Medical Research Collaborating Center, Seoul National University Hospital, Seoul, Korea.
Crit Care. 2020 Feb 6;24(1):42. doi: 10.1186/s13054-020-2752-7.
Previous scoring models such as the Acute Physiologic Assessment and Chronic Health Evaluation II (APACHE II) and the Sequential Organ Failure Assessment (SOFA) scoring systems do not adequately predict mortality of patients undergoing continuous renal replacement therapy (CRRT) for severe acute kidney injury. Accordingly, the present study applies machine learning algorithms to improve prediction accuracy for this patient subset.
We randomly divided a total of 1571 adult patients who started CRRT for acute kidney injury into training (70%, n = 1094) and test (30%, n = 477) sets. The primary output consisted of the probability of mortality during admission to the intensive care unit (ICU) or hospital. We compared the area under the receiver operating characteristic curves (AUCs) of several machine learning algorithms with that of the APACHE II, SOFA, and the new abbreviated mortality scoring system for acute kidney injury with CRRT (MOSAIC model) results.
For the ICU mortality, the random forest model showed the highest AUC (0.784 [0.744-0.825]), and the artificial neural network and extreme gradient boost models demonstrated the next best results (0.776 [0.735-0.818]). The AUC of the random forest model was higher than 0.611 (0.583-0.640), 0.677 (0.651-0.703), and 0.722 (0.677-0.767), as achieved by APACHE II, SOFA, and MOSAIC, respectively. The machine learning models also predicted in-hospital mortality better than APACHE II, SOFA, and MOSAIC.

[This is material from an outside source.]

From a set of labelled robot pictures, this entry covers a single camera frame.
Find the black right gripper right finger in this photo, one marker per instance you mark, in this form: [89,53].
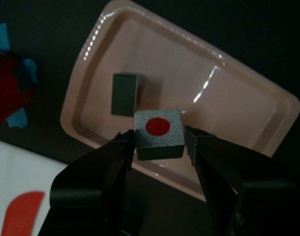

Machine learning algorithms increase the accuracy of mortality prediction for patients undergoing CRRT for acute kidney injury compared with previous scoring models.
急性生理与慢性健康评估 II 评分系统(APACHE II)和序贯器官衰竭评估评分系统(SOFA)等先前的评分模型不能充分预测接受连续性肾脏替代治疗(CRRT)的严重急性肾损伤患者的死亡率。因此,本研究应用机器学习算法来提高对这组患者的预测准确性。
我们将 1571 例开始接受 CRRT 治疗急性肾损伤的成年患者随机分为训练组(70%,n=1094)和测试组(30%,n=477)。主要输出是入住重症监护病房(ICU)或医院期间的死亡率概率。我们比较了几种机器学习算法的受试者工作特征曲线下面积(AUC)与 APACHE II、SOFA 和新的急性肾损伤接受 CRRT 的简化死亡率评分系统(MOSAIC 模型)的结果。
对于 ICU 死亡率,随机森林模型的 AUC 最高(0.784 [0.744-0.825]),人工神经网络和极端梯度提升模型的结果次之(0.776 [0.735-0.818])。随机森林模型的 AUC 高于 APACHE II(0.611 [0.583-0.640])、SOFA(0.677 [0.651-0.703])和 MOSAIC(0.722 [0.677-0.767])。机器学习模型对住院死亡率的预测也优于 APACHE II、SOFA 和 MOSAIC。
与先前的评分模型相比,机器学习算法提高了接受 CRRT 治疗的急性肾损伤患者死亡率预测的准确性。